The Temple Summer Study Abroad Program in Jamaica is unique and separates itself from other programs because it combines service and learning. It stresses ecological perspectives and group dynamics. I have only been in Jamaica for a week and I am starting to appreciate life in a way I am not used to. I am much more mindful of my surroundings and the people around me.


My bedroom is conveniently located next to the backyard beach.

In order to go on this program, you had to sign up to live at Carleva Bay Villa; a beach house decorated in Caribbean decor. Of course, I did not hesitate at the sound of “beach front villa.” It is simply stunning. There are 3 bedrooms, occupied by 12 Temple students, and there are 5 main common areas in my house.

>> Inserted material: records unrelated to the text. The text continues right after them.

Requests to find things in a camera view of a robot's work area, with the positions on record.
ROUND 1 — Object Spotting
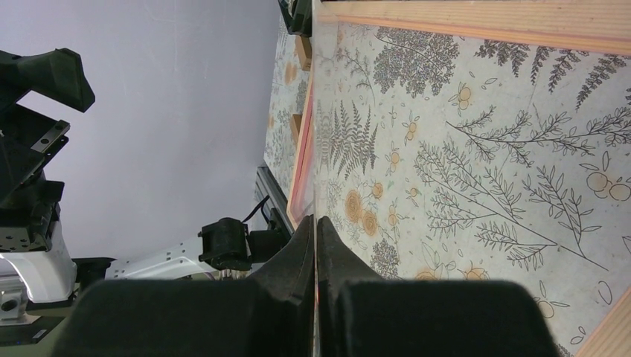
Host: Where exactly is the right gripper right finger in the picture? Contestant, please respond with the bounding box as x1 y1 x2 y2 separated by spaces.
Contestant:
316 216 559 356

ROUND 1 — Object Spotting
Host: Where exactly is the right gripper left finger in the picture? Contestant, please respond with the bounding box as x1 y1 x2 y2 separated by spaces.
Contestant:
52 216 314 356

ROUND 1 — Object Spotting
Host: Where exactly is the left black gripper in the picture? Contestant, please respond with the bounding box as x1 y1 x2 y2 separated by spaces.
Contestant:
1 48 95 253

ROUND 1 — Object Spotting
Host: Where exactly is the wooden picture frame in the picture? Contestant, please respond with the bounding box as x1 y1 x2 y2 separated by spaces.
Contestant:
286 0 631 357

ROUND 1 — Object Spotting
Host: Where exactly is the floral patterned table mat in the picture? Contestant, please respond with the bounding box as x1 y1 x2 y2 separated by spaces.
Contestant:
263 0 631 357

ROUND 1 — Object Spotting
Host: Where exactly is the small wooden block lower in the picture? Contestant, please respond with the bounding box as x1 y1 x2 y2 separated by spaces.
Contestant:
289 114 302 147

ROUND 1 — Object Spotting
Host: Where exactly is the small wooden block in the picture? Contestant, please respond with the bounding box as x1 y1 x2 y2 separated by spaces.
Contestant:
295 36 313 71
289 114 302 147

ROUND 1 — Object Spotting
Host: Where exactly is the black poker chip case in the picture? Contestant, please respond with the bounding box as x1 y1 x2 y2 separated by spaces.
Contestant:
278 0 313 38

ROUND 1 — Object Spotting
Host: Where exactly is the small wooden block upper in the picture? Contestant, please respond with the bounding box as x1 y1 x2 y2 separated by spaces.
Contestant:
295 36 313 71

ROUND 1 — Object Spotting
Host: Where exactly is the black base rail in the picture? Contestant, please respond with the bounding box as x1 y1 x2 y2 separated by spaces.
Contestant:
254 166 294 235

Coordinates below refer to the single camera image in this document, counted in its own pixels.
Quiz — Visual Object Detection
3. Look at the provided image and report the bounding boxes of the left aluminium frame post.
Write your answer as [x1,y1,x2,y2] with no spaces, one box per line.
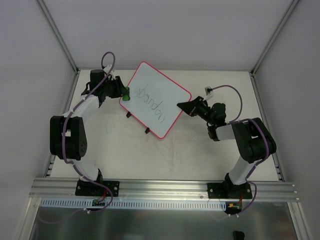
[35,0,79,73]

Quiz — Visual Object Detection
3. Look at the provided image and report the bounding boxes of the black whiteboard clip left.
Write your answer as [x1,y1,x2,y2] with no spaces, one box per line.
[126,111,132,118]

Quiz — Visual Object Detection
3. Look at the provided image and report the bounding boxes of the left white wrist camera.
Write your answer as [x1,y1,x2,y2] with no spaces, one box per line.
[102,64,115,76]

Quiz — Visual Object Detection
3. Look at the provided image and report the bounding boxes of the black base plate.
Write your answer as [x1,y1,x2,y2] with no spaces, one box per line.
[207,182,253,200]
[75,180,120,197]

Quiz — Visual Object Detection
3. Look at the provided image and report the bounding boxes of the green whiteboard eraser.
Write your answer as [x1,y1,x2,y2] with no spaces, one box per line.
[122,86,131,102]

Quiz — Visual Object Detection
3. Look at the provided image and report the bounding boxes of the aluminium mounting rail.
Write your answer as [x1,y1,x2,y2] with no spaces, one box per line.
[29,177,300,202]

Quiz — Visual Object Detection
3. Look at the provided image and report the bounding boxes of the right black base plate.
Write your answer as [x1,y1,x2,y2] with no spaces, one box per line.
[207,182,253,200]

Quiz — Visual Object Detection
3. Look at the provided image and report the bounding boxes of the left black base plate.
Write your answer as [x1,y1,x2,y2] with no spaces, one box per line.
[75,180,120,197]

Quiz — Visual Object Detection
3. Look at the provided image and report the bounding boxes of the aluminium frame post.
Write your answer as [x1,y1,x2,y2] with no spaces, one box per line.
[250,0,301,76]
[35,0,79,73]

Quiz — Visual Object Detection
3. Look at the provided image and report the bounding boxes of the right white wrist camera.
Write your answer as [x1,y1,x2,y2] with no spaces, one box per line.
[204,86,214,101]

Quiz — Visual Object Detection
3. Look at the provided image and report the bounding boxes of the small black object bottom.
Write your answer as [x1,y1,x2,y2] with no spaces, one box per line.
[233,231,245,240]

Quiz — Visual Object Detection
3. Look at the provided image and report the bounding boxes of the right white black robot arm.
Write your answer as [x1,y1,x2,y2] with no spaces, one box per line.
[177,96,277,200]

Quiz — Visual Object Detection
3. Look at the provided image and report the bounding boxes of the pink framed whiteboard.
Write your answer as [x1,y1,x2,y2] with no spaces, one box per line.
[119,61,192,139]

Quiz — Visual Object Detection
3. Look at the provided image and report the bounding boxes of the right aluminium frame post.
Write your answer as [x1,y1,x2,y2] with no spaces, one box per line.
[250,0,301,76]

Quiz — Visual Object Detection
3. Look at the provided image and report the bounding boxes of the white slotted cable duct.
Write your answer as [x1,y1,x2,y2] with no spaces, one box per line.
[39,198,227,211]

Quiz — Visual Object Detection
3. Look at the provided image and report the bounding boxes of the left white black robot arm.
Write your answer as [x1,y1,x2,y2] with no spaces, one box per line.
[49,69,130,195]

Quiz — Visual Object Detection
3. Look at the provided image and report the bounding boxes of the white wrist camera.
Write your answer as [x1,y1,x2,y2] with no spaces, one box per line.
[204,86,214,101]
[102,64,115,76]

Mrs. D and Lisa occupy the kitchen and create authentic home made Jamaican dishes for us to eat morning and night. Lunch is on our own and that offers us a chance for us to go into Yallahs Square and immerse ourselves in the local neighborhood. I always believed food brings people together, so in this short amount of time we have gotten very close to our chefs. We even call them by their pet names, which is an intimate custom in Jamaica. Pet names are given at birth and only significant others address the other by their pet name. We eat our homemade meals in a large dining table that seats up to 20 people. At my house in NJ we do not usually eat as a family. That was a habit I always wanted my family to have. Here in Jamaica, I feast with my new study abroad family.


The living room is connected to the dining room. Here you can find pictures of local landscapes mounted on the walls and antique African wicker seating. Lovely white mesh curtains flow in the wind as our home is ventilated with the ocean breeze. Jamaican homes are constructed in ways that allow a constant ebb and flow of ventilation and this can be done through intricate wall openings. I am finding my courses to be writing and reading intensive, so this living room offers a place where you can study peacefully. Most of the students study here, sipping on fresh mango and ginger juice to pass the time.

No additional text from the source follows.